_Work required_: Scan the material that follows. Copy every line containing the word "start".

_Dataset section_:
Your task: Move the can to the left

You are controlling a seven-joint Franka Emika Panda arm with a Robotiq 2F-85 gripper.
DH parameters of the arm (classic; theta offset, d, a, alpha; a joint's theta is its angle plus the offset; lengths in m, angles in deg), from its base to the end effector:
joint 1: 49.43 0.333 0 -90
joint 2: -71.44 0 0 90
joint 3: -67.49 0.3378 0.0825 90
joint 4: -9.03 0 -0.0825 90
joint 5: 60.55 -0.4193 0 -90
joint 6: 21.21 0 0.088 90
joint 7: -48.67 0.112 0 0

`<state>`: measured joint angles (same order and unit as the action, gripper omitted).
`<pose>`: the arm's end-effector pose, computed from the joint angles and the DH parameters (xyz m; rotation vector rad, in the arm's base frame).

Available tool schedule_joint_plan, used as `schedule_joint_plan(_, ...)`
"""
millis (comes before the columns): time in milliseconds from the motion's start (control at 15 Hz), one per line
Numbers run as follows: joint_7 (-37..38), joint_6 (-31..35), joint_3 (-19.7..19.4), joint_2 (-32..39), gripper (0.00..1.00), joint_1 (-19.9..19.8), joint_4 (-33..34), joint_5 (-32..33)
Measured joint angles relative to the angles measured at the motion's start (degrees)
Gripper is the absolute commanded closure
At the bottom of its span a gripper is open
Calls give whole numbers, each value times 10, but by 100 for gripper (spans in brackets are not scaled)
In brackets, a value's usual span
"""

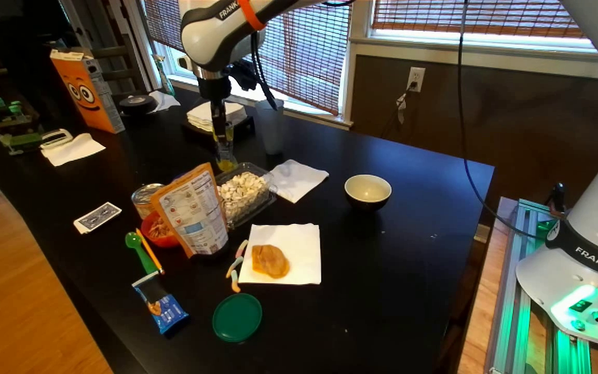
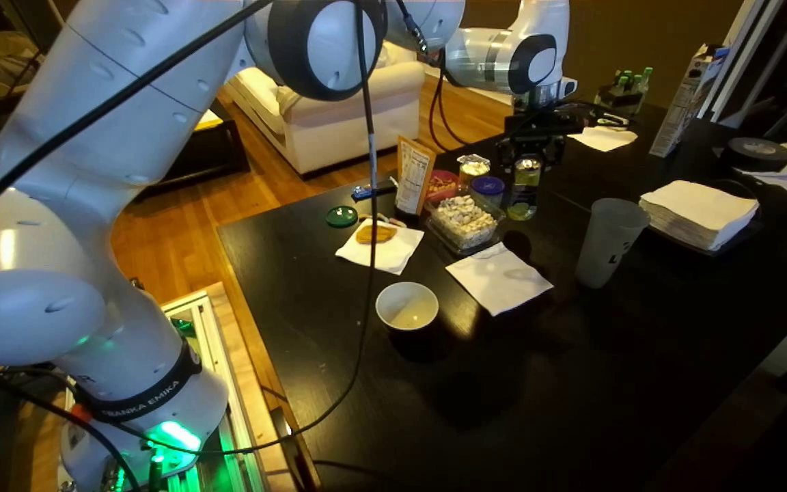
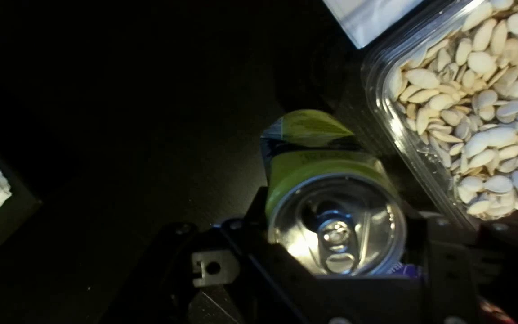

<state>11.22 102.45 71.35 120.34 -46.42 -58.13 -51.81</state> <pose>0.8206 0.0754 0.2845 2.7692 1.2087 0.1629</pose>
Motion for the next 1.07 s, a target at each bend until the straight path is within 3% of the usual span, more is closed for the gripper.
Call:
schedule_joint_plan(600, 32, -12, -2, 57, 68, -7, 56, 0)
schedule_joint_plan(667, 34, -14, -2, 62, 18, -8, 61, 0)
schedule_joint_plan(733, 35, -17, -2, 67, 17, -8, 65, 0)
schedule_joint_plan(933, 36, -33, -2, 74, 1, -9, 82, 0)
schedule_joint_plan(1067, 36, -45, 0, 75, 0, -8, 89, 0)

_Problem solution_:
millis (comes before the columns): time in milliseconds from the motion's start (control at 15 Hz), one per line
Measured joint angles relative to the angles measured at the motion's start (degrees)

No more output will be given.